Materials provided →
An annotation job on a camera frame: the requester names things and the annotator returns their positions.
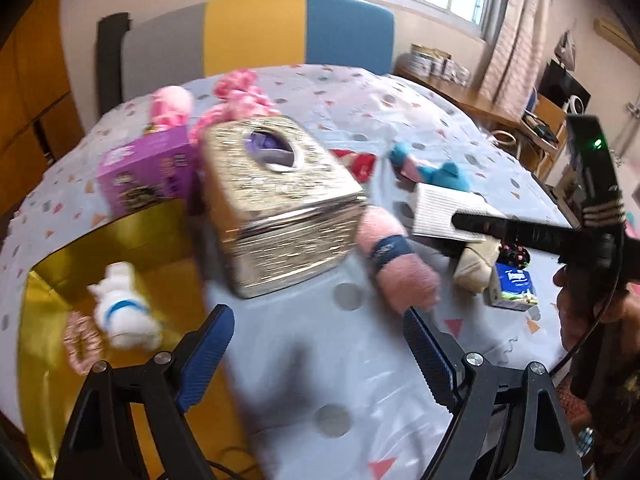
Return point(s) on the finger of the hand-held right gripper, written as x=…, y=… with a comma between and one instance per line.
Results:
x=500, y=230

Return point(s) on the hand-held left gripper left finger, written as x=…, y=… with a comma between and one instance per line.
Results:
x=205, y=355

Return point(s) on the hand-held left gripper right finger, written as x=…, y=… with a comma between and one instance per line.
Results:
x=430, y=360

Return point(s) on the black beaded hair piece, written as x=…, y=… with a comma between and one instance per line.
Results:
x=515, y=256

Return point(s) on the gold lined brown box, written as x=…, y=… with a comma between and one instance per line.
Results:
x=50, y=285

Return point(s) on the person's right hand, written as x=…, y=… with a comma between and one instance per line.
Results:
x=575, y=315

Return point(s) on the beige cloth pouch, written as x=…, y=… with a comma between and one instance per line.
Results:
x=472, y=270

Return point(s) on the blue tissue packet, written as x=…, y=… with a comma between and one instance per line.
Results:
x=515, y=285

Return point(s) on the white sponge block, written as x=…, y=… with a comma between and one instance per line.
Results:
x=440, y=210

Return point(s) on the blue plush toy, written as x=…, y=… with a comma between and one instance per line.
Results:
x=450, y=175

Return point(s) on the pink rolled towel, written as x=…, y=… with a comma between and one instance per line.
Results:
x=415, y=275

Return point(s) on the white plush dog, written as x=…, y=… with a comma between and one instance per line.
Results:
x=125, y=315

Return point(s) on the black monitor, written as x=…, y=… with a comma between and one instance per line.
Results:
x=560, y=85

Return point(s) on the pink scrunchie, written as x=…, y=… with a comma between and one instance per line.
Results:
x=75, y=345

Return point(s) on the wooden desk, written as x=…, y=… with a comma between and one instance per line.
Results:
x=470, y=97

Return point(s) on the red cloth item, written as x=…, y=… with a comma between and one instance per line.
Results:
x=360, y=165

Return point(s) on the silver embossed tissue box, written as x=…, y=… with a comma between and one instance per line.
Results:
x=280, y=220

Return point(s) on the beige checked curtain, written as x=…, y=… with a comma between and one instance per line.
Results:
x=515, y=35

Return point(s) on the row of small cartons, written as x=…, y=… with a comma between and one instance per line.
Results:
x=440, y=65

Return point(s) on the patterned light blue tablecloth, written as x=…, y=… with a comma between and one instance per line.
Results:
x=350, y=110

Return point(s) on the purple cardboard box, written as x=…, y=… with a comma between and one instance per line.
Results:
x=145, y=170

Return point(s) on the person's patterned clothing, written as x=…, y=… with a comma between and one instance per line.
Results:
x=620, y=410

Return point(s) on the pink round plush toy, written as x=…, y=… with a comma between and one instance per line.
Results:
x=172, y=105

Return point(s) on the pink spotted plush toy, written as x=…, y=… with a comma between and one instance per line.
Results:
x=240, y=92

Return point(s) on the orange wooden wardrobe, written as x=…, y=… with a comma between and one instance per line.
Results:
x=30, y=85

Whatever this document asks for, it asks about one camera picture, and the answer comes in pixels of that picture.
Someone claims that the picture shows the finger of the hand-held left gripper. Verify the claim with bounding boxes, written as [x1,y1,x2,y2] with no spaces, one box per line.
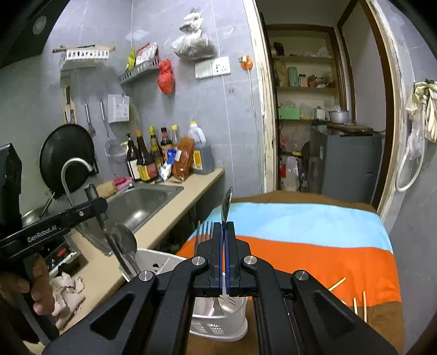
[85,184,137,282]

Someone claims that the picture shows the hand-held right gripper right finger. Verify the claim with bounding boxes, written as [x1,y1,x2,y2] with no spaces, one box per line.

Task requirements → Reproduce all of the records above exactly, but exclude the pictures.

Written response →
An annotation job on a camera frame: the requester names things and the annotator returns their positions.
Return point(s) on the finger of the hand-held right gripper, written as x=…, y=… with a comma between and one instance per line.
Results:
x=500, y=230

Return point(s) on the hand-held left gripper left finger, written as x=…, y=… with a comma between and one instance per line.
Results:
x=205, y=355

Return point(s) on the hand-held left gripper right finger, written as x=…, y=… with a comma between and one instance per line.
Results:
x=430, y=360

Return point(s) on the black beaded hair piece, written as x=…, y=… with a comma between and one instance per line.
Results:
x=515, y=256

Return point(s) on the gold lined brown box, written as x=…, y=… with a comma between and one instance per line.
Results:
x=50, y=285

Return point(s) on the person's right hand, written as x=…, y=… with a comma between and one instance per line.
Results:
x=575, y=315

Return point(s) on the beige cloth pouch, written as x=…, y=… with a comma between and one instance per line.
Results:
x=472, y=270

Return point(s) on the blue tissue packet, written as x=…, y=… with a comma between and one instance per line.
Results:
x=515, y=285

Return point(s) on the white sponge block, written as x=…, y=… with a comma between and one instance per line.
Results:
x=440, y=210

Return point(s) on the blue plush toy, written as x=…, y=… with a comma between and one instance per line.
Results:
x=450, y=175

Return point(s) on the pink rolled towel, written as x=…, y=… with a comma between and one instance per line.
Results:
x=415, y=275

Return point(s) on the white plush dog, written as x=…, y=… with a comma between and one instance per line.
Results:
x=125, y=315

Return point(s) on the black monitor, written as x=…, y=… with a comma between and one instance per line.
Results:
x=560, y=85

Return point(s) on the pink scrunchie, written as x=…, y=… with a comma between and one instance per line.
Results:
x=75, y=345

Return point(s) on the wooden desk, written as x=…, y=… with a comma between and one instance per line.
Results:
x=470, y=97

Return point(s) on the red cloth item, written as x=…, y=… with a comma between and one instance per line.
Results:
x=360, y=165

Return point(s) on the silver embossed tissue box, written as x=…, y=… with a comma between and one instance per line.
Results:
x=280, y=220

Return point(s) on the beige checked curtain, written as x=…, y=… with a comma between and one instance per line.
Results:
x=515, y=35

Return point(s) on the row of small cartons, written as x=…, y=… with a comma between and one instance per line.
Results:
x=440, y=65

Return point(s) on the patterned light blue tablecloth, written as x=…, y=… with a comma between and one instance per line.
Results:
x=350, y=110

Return point(s) on the purple cardboard box, written as x=…, y=… with a comma between and one instance per line.
Results:
x=145, y=170

Return point(s) on the person's patterned clothing, written as x=…, y=… with a comma between and one instance per line.
Results:
x=620, y=410

Return point(s) on the pink round plush toy, written as x=…, y=… with a comma between and one instance per line.
Results:
x=172, y=105

Return point(s) on the pink spotted plush toy, written as x=…, y=… with a comma between and one instance per line.
Results:
x=240, y=92

Return point(s) on the orange wooden wardrobe, written as x=…, y=… with a comma between and one instance per line.
Results:
x=30, y=85

Whatever this document asks for, it asks about one camera picture, and the answer comes in pixels of that picture.
Someone claims that the picture shows the finger of the hand-held left gripper. Verify the claim with bounding boxes, written as [x1,y1,x2,y2] with no spaces, one box per line.
[85,184,137,282]

Someone claims that the picture shows the hand-held right gripper right finger. Verify the claim with bounding boxes, written as [x1,y1,x2,y2] with no spaces, one box per line.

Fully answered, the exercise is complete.